Governor Godwin Obaseki of Edo State

The political developments in Edo state, presently, are akin to a game of football in which two teams are determined to run away with victory.  The match has been intense and energy-sapping.  Controversial goals have been scored.  And just now, due to massive pressure, an attempt to deflect a goal-bound shot has resulted in an own goal by one of the teams. I will return to the specifics of this happenstance shortly.
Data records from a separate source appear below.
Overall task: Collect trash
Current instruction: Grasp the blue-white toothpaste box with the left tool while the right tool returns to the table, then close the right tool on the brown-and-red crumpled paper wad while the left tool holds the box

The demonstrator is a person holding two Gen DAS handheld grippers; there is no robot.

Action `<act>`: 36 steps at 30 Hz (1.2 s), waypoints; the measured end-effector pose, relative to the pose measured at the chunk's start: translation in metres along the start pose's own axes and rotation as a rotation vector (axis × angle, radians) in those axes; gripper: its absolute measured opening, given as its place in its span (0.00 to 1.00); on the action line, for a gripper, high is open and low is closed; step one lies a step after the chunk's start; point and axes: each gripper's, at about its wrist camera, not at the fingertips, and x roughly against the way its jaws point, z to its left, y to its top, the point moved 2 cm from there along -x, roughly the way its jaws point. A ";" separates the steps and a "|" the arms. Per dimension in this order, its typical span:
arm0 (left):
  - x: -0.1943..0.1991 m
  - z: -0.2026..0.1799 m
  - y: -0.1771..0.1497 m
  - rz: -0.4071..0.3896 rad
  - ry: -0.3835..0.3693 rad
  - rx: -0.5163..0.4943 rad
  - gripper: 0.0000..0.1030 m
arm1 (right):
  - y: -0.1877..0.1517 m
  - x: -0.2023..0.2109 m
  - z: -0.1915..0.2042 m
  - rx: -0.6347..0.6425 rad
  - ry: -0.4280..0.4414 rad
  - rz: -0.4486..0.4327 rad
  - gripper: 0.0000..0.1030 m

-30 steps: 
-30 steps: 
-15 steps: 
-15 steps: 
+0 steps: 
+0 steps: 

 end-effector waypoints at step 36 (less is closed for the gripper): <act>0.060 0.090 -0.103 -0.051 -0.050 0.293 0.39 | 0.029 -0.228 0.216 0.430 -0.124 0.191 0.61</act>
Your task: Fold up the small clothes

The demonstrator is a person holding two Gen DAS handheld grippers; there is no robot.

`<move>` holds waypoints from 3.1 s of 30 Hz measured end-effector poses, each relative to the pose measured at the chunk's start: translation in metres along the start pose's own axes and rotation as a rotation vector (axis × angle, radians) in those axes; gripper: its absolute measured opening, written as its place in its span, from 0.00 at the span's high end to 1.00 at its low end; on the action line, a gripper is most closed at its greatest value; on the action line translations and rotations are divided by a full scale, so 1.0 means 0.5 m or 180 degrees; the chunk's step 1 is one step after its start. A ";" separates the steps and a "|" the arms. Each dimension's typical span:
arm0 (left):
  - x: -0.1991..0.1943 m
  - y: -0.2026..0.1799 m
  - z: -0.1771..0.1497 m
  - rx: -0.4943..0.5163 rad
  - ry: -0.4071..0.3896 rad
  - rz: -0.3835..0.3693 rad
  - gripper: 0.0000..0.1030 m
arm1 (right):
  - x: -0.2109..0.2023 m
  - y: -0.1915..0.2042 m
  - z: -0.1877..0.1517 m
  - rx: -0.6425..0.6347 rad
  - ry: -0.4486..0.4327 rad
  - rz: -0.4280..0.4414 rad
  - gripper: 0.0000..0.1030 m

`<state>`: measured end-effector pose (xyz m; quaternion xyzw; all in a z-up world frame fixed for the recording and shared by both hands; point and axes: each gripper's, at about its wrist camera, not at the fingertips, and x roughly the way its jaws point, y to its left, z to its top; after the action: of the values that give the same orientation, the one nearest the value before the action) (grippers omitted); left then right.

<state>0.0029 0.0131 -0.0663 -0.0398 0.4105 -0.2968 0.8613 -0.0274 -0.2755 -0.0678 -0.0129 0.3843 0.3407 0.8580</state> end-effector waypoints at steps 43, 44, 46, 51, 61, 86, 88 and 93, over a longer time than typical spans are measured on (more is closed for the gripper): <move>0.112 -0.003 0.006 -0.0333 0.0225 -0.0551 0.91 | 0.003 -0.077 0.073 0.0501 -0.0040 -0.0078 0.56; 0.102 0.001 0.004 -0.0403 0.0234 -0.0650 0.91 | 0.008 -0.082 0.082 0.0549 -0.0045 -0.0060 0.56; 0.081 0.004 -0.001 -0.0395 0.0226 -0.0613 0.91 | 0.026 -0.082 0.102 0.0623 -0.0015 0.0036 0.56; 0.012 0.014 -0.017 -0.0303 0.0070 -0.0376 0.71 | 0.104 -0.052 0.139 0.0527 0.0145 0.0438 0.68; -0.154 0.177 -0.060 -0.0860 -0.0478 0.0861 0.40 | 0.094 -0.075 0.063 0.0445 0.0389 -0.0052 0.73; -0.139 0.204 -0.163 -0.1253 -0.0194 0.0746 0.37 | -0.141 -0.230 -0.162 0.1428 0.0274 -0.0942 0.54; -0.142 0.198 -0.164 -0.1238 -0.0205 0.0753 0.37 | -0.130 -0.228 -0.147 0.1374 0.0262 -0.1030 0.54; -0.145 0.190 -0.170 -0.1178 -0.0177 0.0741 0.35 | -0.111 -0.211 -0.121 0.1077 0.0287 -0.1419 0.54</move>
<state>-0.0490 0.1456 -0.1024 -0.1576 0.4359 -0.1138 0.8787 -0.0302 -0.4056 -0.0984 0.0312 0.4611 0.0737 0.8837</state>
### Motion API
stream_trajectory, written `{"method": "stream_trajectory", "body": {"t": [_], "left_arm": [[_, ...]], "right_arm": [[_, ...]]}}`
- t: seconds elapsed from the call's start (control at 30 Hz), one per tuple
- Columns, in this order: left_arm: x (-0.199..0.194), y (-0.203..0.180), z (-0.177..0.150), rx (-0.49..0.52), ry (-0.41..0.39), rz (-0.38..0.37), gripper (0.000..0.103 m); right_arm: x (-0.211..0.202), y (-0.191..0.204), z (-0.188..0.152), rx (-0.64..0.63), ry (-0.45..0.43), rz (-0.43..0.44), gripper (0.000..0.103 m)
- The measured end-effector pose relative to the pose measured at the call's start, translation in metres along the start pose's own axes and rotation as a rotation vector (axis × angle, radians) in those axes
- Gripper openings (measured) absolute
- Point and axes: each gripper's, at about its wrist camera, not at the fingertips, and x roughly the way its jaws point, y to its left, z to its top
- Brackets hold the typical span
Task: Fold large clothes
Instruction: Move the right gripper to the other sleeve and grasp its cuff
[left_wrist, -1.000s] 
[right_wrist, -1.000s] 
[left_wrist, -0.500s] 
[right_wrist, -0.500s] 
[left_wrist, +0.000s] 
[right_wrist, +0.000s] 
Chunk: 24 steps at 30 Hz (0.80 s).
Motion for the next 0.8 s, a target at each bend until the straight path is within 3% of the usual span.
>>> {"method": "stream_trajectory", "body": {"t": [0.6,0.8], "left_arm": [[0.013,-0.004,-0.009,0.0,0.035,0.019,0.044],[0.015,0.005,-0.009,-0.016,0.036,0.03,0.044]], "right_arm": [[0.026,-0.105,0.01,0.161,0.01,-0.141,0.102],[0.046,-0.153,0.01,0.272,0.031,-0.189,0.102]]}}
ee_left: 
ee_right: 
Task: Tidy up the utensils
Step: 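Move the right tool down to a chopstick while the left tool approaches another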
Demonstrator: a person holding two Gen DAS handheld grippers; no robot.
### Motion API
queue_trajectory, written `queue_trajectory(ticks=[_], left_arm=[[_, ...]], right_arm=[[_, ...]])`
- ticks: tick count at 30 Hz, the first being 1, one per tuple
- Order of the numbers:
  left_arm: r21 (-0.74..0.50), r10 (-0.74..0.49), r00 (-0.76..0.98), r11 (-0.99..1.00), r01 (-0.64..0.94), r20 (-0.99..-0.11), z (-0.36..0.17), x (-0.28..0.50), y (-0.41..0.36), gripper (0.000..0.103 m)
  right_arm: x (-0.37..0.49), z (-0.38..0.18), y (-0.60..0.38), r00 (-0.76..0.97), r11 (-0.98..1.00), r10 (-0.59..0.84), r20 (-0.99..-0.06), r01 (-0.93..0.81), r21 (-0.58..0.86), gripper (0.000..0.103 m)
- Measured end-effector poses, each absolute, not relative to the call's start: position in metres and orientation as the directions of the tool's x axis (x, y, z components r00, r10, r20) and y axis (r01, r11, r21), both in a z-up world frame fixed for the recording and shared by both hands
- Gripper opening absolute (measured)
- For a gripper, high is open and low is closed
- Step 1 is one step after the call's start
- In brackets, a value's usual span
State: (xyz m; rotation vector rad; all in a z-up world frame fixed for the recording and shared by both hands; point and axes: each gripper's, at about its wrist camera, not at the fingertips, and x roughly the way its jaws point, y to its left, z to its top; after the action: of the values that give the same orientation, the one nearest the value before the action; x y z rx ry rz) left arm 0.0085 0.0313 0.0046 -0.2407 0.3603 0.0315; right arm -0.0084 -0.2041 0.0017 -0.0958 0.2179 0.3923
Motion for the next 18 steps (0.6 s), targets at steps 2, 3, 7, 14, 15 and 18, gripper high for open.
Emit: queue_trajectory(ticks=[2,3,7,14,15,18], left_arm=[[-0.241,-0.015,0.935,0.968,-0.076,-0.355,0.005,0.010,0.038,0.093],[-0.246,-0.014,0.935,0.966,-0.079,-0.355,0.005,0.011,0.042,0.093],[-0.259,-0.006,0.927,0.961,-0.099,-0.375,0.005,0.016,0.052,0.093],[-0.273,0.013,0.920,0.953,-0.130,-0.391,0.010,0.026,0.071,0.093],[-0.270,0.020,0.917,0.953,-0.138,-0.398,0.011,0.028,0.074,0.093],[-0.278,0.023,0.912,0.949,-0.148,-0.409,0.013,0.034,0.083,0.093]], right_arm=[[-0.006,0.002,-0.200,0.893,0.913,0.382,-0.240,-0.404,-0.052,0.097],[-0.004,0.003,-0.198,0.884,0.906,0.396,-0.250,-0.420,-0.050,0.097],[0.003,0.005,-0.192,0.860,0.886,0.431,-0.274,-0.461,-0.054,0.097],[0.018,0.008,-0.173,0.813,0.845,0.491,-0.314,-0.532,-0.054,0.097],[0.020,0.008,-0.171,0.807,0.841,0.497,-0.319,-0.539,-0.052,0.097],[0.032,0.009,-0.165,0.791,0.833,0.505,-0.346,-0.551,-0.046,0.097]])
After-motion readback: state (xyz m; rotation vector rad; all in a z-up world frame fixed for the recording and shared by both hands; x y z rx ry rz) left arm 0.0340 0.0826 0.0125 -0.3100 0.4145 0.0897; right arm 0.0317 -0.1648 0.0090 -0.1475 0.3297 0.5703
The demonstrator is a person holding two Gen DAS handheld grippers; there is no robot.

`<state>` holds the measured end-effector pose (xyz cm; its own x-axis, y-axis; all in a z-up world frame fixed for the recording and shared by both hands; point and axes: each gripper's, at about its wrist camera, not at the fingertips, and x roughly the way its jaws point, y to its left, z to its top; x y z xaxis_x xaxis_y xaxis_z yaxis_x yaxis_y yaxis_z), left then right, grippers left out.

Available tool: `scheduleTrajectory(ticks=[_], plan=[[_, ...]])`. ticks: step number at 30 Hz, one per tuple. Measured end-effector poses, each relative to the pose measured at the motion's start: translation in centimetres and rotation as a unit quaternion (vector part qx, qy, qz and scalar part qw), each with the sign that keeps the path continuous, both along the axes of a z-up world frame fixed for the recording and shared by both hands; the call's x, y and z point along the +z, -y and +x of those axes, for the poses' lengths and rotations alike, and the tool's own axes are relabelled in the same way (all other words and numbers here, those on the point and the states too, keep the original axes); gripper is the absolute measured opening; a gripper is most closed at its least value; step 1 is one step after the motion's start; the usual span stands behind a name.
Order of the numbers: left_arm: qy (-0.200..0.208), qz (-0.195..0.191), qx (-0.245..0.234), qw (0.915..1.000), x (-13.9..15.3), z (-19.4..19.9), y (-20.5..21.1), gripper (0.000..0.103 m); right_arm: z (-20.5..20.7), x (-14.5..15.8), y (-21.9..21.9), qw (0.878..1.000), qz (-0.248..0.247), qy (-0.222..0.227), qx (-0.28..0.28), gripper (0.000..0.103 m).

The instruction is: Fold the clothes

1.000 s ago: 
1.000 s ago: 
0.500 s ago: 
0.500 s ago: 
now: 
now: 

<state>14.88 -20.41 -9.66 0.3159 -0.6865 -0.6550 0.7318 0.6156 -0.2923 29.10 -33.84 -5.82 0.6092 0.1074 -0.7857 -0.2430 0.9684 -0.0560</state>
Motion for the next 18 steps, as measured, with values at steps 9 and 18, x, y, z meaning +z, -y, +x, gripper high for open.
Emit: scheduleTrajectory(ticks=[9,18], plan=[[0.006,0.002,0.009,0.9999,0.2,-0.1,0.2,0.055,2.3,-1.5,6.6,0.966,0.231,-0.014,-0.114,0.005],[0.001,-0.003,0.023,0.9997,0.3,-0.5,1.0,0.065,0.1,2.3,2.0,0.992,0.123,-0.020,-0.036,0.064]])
As it is, there is an existential threat to the top niche of one of the teams.  This is the parody of the reality of the face-off between the opposition Peoples Democratic Party (PDP) and the ruling All Progressives Congress (APC) in the heartbeat of the nation. The PDP team under the captainship of its state chair, Chief Dan Osi Orbih, has put the ruling APC team, led by the new captain, Governor Godwin Nogheghase Obaseki, under intense pressure, forcing it to commit a rash of defensive blunders. Team PDP is on rampage, seeking for goals. Captain Obaseki is reworking the architecture of the wall of defence in ways that are different from the former APC’s team captain and former governor, Comrade Adams Aliu Oshiomhole’s line of defence. The review in attack and defence strategies is what has put APC’s team in disarray. The essential synergy between the frontline and the rearguard is missing.

Captain Obaseki’s idealism about governance does not resonate well with APC’s leaders who traversed the nooks and crannies of the state in a rare electioneering blitzkrieg to sell his governorship candidature to the peopl.  Leading the train of salesmen, Oshiomhole had pragmatically carried little-known Obaseki on his back in disdain of critics who approximated the succession race to a master-prot enterprise. Oshiomhole was single-minded to deliver Obaseki as his successor at all cost. And, the truth is that Oshiomhole was a veritable cannon fodder while in the saddle. He absorbed the onslaughts by the opposition PDP much more than Obaseki is doing.  Oshiomhole understood the proactive steps to take and the counter moves to make either to match the PDP’s onslaught or neutralize it altogether. The labour generalissimo could not be beaten to the game of the public space because he belongs in that realm.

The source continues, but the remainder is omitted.